### The task
Scan the records below. List lines holding "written".

Extracted data entries
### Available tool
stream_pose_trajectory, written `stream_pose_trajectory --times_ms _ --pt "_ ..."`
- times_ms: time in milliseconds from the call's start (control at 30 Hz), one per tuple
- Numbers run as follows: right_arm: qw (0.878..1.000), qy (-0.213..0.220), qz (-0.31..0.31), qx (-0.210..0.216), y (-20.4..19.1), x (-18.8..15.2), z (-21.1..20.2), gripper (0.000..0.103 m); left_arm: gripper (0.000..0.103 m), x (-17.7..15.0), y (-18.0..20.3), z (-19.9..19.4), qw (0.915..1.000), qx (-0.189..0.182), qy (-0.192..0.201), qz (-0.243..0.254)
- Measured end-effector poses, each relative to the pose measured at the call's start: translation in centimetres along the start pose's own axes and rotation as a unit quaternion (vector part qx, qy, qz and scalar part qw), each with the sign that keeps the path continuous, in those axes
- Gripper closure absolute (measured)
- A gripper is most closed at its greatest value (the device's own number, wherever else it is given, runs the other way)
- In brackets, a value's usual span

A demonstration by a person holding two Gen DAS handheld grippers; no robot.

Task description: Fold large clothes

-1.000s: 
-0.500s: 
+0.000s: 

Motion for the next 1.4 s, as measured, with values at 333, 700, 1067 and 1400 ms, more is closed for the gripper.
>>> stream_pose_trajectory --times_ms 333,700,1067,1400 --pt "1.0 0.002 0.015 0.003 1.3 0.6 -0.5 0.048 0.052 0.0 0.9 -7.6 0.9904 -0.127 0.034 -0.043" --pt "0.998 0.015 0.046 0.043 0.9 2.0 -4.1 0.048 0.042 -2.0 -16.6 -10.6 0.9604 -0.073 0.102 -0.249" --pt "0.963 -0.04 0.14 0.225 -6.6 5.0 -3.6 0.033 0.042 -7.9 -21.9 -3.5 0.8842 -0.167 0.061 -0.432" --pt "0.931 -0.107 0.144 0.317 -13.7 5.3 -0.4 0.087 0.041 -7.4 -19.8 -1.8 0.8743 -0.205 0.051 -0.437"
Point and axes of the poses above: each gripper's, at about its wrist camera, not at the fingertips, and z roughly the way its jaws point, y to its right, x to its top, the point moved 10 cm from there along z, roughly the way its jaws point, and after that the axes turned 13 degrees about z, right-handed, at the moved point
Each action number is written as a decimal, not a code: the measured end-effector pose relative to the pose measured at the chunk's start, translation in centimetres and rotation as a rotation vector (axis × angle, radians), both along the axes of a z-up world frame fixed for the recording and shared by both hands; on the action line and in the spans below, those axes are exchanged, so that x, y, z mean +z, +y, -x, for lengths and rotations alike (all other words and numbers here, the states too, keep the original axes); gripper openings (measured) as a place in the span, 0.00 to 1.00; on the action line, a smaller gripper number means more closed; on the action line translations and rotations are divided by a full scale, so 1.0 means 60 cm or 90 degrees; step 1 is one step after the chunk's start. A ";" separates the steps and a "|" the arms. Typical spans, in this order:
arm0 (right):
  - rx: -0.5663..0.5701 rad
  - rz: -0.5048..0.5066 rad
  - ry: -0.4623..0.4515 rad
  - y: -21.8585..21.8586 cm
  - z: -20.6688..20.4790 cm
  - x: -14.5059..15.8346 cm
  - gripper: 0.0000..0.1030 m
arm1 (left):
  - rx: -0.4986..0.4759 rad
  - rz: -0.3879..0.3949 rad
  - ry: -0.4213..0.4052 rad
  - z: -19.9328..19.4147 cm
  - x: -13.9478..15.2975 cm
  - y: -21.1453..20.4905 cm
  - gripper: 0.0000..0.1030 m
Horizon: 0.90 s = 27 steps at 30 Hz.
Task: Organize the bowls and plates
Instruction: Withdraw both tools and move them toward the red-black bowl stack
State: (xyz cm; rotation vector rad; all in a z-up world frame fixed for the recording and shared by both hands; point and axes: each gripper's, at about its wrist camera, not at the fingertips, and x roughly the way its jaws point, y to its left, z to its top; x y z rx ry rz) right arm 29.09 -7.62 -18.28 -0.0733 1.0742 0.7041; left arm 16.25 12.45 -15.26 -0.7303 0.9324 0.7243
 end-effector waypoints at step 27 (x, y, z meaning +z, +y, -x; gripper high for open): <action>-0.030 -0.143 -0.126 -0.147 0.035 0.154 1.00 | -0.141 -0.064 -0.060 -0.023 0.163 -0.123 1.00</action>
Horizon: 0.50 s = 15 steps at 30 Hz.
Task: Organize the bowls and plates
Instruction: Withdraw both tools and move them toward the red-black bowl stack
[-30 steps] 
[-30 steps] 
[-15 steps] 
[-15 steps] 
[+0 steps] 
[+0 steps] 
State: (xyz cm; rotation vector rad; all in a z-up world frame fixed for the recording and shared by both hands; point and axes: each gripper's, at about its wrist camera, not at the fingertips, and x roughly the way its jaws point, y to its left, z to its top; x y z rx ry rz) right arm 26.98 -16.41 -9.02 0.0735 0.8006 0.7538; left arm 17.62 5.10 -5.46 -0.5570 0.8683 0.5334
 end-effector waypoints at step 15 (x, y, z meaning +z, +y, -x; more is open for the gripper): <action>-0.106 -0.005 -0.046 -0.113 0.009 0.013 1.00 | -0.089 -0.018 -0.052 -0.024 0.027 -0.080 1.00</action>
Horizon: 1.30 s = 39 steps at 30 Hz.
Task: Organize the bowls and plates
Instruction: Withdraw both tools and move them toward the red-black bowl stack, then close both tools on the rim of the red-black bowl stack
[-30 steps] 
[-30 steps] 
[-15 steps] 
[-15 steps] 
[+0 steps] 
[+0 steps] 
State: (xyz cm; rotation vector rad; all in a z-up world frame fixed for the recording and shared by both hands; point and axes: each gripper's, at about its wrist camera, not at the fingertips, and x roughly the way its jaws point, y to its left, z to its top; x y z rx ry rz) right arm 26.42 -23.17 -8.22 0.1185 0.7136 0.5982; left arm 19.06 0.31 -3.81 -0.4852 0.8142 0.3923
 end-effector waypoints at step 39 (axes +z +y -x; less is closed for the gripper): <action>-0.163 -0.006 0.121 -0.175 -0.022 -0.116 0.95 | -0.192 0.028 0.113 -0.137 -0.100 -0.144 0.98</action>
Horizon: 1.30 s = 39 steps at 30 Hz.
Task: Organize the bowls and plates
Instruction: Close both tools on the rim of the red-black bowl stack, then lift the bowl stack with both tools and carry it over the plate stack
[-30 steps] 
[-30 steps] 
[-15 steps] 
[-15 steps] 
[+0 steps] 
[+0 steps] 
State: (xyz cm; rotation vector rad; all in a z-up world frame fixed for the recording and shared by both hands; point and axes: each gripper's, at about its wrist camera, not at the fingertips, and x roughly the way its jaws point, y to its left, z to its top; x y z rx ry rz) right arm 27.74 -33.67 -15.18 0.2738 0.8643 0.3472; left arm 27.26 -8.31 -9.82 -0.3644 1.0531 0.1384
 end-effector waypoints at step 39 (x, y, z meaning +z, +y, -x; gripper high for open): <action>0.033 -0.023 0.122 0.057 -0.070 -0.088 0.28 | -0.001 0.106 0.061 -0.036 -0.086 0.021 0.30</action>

### The answer
stream_pose_trajectory, written `stream_pose_trajectory --times_ms _ --pt "_ ..."`
Each action number is written as a decimal, not a code: the measured end-effector pose relative to the pose measured at the chunk's start, translation in centimetres and rotation as a rotation vector (axis × angle, radians), both along the axes of a z-up world frame fixed for the recording and shared by both hands; on the action line and in the spans below, those axes are exchanged, so that x, y, z mean +z, +y, -x, for lengths and rotations alike (all other words and numbers here, the states too, keep the original axes); gripper openings (measured) as a place in the span, 0.00 to 1.00; on the action line, a smaller gripper number means more closed; on the action line translations and rotations are divided by a full scale, so 1.0 means 60 cm or 90 degrees; step 1 is one step after the chunk's start. A ";" separates the steps and a "|" the arms. Typical spans, in this order:

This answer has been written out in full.